> Exercise details
From the entries below, please output exactly the lines starting at the one containing "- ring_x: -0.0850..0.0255" and ending at the one containing "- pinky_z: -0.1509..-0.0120", both included.
(Supplied records Opens)
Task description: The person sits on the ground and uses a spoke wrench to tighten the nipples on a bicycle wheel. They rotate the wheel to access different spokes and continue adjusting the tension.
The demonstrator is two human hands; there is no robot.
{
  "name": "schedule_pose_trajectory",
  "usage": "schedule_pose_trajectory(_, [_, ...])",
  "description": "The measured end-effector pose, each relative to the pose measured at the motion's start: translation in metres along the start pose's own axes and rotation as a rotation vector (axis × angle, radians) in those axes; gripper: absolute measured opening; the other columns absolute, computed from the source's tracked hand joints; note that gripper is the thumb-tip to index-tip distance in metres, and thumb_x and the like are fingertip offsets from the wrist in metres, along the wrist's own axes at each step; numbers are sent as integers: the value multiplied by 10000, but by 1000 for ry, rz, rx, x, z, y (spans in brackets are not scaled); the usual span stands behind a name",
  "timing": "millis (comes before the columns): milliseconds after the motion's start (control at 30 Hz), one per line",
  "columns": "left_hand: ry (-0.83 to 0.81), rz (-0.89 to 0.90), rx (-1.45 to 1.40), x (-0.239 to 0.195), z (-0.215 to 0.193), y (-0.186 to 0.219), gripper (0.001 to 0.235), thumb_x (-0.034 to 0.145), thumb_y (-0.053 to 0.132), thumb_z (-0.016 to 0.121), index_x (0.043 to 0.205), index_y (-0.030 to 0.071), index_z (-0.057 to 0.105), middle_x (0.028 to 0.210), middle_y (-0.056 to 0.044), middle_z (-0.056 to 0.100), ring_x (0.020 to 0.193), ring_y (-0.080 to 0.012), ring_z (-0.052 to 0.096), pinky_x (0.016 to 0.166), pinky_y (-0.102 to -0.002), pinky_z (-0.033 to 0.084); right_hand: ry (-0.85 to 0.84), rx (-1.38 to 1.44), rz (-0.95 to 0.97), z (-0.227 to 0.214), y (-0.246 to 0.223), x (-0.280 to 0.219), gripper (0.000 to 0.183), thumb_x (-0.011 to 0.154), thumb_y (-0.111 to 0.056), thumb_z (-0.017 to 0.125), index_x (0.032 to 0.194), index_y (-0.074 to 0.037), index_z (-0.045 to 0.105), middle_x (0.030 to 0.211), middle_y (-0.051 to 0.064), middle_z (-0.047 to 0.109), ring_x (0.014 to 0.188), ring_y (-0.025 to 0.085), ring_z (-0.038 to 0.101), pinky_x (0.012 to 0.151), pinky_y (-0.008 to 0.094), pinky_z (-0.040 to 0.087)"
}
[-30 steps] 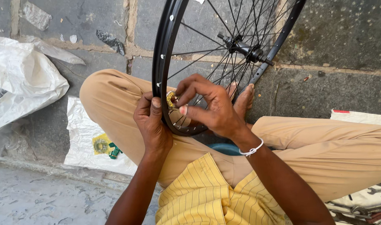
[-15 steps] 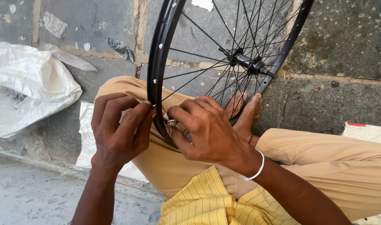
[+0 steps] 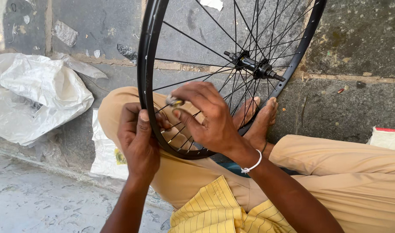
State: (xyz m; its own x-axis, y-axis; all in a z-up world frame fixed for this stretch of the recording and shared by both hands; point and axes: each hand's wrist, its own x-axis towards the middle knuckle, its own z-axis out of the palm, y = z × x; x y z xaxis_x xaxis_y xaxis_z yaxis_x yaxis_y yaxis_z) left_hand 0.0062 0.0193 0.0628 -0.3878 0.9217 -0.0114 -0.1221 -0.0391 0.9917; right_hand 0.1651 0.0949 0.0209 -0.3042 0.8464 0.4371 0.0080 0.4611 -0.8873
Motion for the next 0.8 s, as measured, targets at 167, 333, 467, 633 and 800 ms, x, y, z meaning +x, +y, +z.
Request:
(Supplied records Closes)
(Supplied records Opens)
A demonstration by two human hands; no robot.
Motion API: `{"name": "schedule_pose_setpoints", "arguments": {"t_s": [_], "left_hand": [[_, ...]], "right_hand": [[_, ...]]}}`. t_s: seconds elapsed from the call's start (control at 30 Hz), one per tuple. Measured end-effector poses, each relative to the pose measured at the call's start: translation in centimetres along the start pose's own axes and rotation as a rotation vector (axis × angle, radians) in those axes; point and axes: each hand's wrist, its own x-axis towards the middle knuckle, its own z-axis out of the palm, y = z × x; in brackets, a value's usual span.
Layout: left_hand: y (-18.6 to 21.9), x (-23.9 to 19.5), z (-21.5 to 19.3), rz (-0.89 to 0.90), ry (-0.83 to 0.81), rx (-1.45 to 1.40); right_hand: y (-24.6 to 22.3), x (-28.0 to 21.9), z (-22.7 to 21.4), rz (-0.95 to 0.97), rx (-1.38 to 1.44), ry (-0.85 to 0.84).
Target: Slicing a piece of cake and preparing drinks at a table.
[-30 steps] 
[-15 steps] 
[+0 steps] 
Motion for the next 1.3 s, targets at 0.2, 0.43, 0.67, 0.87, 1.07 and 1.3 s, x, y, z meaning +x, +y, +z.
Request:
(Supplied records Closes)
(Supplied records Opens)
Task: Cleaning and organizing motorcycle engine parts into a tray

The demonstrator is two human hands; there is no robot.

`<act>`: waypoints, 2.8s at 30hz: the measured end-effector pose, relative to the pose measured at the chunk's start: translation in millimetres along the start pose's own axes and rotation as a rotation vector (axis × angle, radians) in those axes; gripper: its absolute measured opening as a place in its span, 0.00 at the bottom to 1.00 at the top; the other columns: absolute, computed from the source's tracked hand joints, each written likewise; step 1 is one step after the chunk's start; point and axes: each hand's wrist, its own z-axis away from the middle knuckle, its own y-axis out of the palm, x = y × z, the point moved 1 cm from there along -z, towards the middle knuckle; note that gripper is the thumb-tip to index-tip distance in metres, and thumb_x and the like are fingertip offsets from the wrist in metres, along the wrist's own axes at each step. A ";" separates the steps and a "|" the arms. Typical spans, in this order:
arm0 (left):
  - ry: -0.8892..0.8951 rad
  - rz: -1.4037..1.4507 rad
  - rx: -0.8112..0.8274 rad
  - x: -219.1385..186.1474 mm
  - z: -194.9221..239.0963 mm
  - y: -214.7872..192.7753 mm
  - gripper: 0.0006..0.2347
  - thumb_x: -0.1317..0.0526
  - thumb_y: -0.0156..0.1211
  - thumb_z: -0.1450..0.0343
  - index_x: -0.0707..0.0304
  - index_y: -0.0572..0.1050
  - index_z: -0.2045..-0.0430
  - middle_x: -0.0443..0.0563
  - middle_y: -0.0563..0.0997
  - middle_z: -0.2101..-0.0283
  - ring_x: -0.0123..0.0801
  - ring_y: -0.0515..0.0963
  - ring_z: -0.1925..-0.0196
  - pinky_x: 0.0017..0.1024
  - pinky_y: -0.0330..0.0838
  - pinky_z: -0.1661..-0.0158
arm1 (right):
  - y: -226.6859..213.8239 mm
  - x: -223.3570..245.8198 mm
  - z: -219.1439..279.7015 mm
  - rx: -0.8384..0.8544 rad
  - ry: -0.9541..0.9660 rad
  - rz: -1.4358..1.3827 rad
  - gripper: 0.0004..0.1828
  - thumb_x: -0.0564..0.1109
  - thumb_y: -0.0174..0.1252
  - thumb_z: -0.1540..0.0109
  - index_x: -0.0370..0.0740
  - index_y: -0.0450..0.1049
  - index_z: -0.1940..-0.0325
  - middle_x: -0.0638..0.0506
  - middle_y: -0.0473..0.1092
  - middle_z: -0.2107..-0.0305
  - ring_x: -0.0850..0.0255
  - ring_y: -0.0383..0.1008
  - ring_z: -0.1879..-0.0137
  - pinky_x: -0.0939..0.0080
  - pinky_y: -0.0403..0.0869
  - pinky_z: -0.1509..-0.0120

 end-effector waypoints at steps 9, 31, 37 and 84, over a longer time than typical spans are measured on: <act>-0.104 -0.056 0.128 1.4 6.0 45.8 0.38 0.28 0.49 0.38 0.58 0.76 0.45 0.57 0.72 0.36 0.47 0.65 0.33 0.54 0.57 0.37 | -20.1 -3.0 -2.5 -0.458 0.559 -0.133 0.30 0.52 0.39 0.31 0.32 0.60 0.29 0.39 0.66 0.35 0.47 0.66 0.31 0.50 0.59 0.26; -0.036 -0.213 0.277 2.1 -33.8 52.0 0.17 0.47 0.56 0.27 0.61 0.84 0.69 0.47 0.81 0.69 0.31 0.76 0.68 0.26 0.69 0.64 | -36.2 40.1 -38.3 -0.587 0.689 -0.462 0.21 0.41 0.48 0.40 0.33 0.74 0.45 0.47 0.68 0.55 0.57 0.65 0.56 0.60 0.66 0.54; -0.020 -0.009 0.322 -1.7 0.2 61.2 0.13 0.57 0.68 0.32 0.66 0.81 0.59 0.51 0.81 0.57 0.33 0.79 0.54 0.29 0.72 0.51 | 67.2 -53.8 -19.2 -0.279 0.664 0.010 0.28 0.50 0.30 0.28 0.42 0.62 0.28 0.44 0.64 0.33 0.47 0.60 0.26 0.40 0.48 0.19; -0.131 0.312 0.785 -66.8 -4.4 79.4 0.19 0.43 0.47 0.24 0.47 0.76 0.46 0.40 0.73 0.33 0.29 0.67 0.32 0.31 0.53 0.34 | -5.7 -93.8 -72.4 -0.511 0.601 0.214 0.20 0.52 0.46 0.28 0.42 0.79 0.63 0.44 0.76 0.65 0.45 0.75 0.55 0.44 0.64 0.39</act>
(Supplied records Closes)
> Problem solution
  - ring_x: -0.0850..0.0255
  - ring_y: -0.0383..0.1008
  - ring_z: -0.1879..-0.0137
  - pinky_x: -0.0939..0.0080
  - pinky_y: -0.0403..0.0869
  - pinky_z: -0.1509..-0.0120

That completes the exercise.